What is the number of lines in the data that include the string "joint"? Give it by itself.
++++
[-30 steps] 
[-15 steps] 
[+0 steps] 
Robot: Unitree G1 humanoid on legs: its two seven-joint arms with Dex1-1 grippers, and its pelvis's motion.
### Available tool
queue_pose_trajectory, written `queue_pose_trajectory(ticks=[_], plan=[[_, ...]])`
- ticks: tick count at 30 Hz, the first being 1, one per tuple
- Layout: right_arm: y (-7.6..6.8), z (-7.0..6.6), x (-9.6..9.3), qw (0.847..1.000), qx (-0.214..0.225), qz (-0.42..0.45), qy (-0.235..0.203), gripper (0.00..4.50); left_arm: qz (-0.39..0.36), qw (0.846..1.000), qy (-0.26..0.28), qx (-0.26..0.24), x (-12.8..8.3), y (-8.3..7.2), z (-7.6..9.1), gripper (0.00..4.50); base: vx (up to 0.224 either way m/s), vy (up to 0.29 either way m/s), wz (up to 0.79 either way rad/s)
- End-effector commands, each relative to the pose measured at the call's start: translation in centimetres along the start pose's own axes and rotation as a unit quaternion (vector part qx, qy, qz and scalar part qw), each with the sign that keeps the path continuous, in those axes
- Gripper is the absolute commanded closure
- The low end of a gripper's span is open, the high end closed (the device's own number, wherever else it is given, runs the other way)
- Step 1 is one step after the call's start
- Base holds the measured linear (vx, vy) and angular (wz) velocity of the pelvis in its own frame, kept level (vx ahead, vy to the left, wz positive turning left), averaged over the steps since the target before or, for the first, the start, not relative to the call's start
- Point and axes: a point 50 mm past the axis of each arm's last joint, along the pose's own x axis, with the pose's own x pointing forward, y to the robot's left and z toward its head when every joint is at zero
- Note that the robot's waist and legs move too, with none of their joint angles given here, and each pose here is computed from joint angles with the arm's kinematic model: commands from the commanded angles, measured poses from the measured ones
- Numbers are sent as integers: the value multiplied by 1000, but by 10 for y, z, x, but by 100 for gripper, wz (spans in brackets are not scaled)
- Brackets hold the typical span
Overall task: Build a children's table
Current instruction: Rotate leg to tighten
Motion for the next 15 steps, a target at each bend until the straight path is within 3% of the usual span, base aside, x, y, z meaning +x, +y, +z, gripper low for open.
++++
**Solution for this task:**
3